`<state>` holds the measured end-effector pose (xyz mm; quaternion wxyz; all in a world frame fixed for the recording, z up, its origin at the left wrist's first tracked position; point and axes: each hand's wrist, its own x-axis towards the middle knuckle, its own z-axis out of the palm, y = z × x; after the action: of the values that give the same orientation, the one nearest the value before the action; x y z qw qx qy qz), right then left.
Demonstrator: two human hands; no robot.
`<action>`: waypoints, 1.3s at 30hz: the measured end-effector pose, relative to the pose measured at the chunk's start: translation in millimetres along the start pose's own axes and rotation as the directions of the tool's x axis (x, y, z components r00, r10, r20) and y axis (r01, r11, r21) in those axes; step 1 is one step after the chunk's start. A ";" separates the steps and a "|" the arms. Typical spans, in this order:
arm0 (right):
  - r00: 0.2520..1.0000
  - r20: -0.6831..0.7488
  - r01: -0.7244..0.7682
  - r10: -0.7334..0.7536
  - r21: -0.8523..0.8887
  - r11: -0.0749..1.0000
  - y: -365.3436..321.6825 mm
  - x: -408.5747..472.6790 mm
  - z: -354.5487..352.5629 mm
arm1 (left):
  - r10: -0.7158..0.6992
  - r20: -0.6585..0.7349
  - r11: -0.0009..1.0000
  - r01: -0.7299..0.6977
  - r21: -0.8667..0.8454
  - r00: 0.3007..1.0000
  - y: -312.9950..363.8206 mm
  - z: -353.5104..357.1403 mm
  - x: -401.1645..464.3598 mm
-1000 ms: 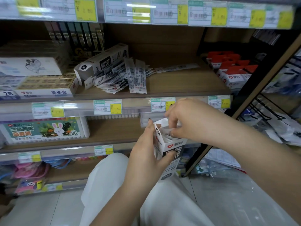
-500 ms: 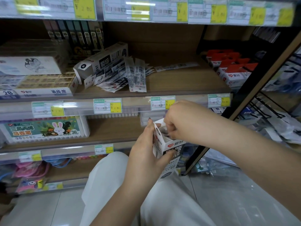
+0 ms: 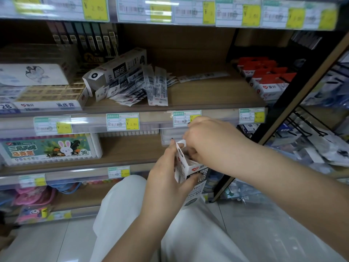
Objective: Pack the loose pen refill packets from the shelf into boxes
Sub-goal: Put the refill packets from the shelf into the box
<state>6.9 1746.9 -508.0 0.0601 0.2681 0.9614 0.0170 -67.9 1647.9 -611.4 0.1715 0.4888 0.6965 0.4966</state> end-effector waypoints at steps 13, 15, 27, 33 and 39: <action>0.999 0.020 0.025 -0.033 0.304 0.952 15.1 -11.1 -29.8 | -0.018 0.031 1.000 0.019 -0.017 0.999 0.5 0.6 1.6; 0.999 0.034 0.008 -0.017 0.251 0.968 11.1 -7.2 -26.7 | -0.008 0.035 1.000 0.009 -0.021 0.999 1.8 2.7 2.0; 0.999 0.010 -0.032 0.031 0.162 0.986 18.2 4.6 -11.3 | -0.025 0.019 0.999 0.026 -0.029 0.999 -4.1 1.4 6.2; 0.998 -0.065 0.015 0.012 0.394 0.919 29.5 2.4 -21.0 | -0.046 0.014 0.998 0.047 -0.049 0.999 -2.4 -4.1 7.0; 0.999 -0.005 -0.037 0.040 0.311 0.950 30.4 6.9 -20.3 | -0.010 0.039 1.000 0.011 -0.028 0.999 -1.1 -1.2 9.5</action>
<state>14.1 1776.5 -486.6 0.0113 0.2927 0.9470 -0.1317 -73.7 1655.3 -609.5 0.1946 0.4923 0.6885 0.4958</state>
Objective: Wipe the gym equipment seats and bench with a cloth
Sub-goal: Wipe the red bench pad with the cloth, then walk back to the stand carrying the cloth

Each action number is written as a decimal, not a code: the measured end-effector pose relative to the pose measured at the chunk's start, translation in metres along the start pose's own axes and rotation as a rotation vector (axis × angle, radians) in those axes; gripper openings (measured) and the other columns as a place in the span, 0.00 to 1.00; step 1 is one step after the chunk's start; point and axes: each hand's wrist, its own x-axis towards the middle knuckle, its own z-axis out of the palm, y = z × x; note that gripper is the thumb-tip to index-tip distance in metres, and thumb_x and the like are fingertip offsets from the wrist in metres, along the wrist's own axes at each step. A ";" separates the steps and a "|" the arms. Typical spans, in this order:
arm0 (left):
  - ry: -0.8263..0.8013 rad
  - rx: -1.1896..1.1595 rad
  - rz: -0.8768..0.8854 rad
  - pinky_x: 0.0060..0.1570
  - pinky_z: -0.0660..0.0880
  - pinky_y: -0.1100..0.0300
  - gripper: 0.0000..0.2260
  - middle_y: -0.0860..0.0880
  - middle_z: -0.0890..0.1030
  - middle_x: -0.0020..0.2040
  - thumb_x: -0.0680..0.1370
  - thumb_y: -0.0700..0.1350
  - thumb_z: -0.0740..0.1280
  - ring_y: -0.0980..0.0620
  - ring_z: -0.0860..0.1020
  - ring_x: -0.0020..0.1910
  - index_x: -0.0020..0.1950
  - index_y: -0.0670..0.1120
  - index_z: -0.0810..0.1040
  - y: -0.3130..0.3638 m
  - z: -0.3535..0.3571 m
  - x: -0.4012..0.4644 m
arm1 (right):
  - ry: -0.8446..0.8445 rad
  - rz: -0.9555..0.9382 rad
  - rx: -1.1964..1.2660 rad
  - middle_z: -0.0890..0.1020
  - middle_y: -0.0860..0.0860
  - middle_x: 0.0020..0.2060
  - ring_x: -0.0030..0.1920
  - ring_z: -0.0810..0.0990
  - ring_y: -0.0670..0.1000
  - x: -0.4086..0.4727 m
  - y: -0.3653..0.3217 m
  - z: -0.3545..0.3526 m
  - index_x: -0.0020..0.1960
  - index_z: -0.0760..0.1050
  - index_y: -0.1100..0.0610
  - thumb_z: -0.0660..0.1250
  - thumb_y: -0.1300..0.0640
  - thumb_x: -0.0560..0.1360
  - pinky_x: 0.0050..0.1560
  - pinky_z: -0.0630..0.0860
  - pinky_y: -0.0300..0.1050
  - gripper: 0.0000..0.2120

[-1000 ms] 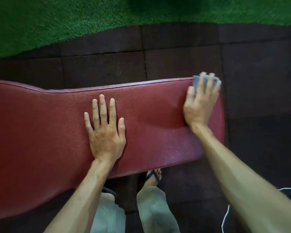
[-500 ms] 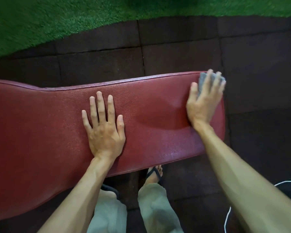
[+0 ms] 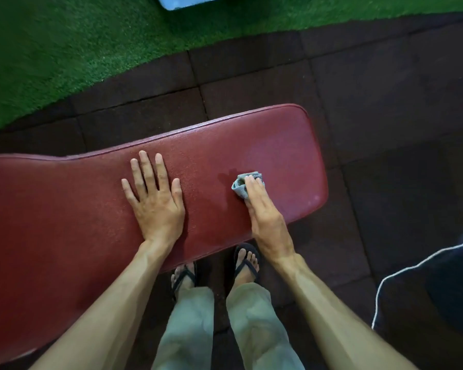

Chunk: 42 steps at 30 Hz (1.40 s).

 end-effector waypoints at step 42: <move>-0.740 0.445 1.234 0.72 0.67 0.47 0.21 0.43 0.67 0.76 0.85 0.54 0.51 0.43 0.64 0.76 0.74 0.46 0.67 0.689 -0.215 -0.230 | 0.467 1.014 0.560 0.73 0.54 0.71 0.62 0.78 0.52 -0.240 0.186 -0.555 0.77 0.62 0.54 0.53 0.54 0.85 0.65 0.71 0.43 0.21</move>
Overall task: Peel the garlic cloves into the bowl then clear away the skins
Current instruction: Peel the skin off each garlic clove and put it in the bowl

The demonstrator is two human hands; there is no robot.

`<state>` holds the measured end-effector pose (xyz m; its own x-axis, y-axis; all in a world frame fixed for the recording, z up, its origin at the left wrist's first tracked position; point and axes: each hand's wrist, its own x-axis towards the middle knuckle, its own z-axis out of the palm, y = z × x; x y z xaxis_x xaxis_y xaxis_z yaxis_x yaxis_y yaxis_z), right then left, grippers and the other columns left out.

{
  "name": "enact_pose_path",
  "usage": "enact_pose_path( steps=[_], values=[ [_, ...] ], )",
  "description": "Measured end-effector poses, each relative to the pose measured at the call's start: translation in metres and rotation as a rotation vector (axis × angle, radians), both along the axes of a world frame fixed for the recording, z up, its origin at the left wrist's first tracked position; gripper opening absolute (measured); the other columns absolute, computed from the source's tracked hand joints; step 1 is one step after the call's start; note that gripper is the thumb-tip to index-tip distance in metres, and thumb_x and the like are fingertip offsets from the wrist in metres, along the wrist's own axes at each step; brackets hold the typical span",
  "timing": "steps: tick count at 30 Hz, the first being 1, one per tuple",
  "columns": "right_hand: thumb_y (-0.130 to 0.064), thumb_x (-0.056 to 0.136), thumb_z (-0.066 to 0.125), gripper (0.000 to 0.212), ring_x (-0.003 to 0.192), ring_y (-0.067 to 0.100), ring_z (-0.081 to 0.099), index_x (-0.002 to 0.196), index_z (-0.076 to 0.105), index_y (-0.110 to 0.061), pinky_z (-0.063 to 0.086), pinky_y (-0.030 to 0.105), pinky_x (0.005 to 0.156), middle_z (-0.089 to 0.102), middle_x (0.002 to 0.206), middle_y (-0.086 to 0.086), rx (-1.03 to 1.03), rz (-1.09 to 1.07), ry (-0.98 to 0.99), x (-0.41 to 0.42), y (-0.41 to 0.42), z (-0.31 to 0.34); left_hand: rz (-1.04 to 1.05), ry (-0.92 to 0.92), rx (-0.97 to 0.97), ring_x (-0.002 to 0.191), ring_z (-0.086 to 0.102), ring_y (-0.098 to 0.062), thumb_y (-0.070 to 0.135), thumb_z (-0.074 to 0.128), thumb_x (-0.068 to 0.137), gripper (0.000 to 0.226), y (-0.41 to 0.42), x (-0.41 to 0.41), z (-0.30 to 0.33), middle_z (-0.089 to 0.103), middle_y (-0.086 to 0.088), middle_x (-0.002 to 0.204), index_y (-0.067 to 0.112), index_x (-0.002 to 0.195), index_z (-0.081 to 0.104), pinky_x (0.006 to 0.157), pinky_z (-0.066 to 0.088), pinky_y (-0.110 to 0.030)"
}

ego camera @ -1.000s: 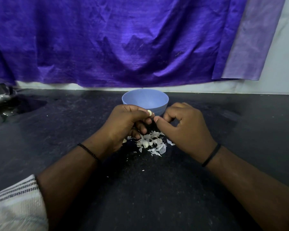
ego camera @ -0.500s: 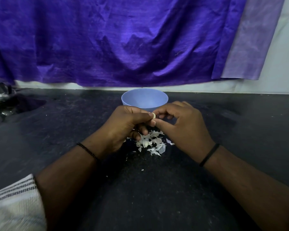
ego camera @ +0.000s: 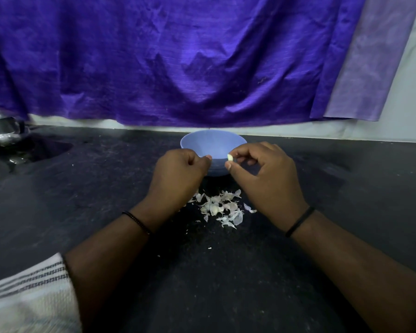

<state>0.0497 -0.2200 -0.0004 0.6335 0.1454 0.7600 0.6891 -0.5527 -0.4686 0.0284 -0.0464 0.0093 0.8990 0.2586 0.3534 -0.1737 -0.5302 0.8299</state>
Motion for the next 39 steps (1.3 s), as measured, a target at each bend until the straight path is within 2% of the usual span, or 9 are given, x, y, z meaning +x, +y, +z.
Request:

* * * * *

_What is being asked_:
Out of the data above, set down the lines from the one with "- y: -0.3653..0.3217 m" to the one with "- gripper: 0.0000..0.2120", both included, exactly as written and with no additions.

_Final answer_:
  - y: -0.3653..0.3217 m
  - z: -0.3545..0.3526 m
  - index_x: -0.0020..0.1960
  - index_z: -0.0760..0.1050
  - index_y: -0.1100..0.0610
  - thumb_z: -0.0660..0.1250
  - thumb_y: -0.1300..0.0640
  - thumb_x: -0.0560..0.1360
  - pinky_x: 0.0050..0.1560
  - pinky_z: -0.0630..0.0860
  - pinky_y: -0.0300..0.1050
  - gripper: 0.0000..0.2120

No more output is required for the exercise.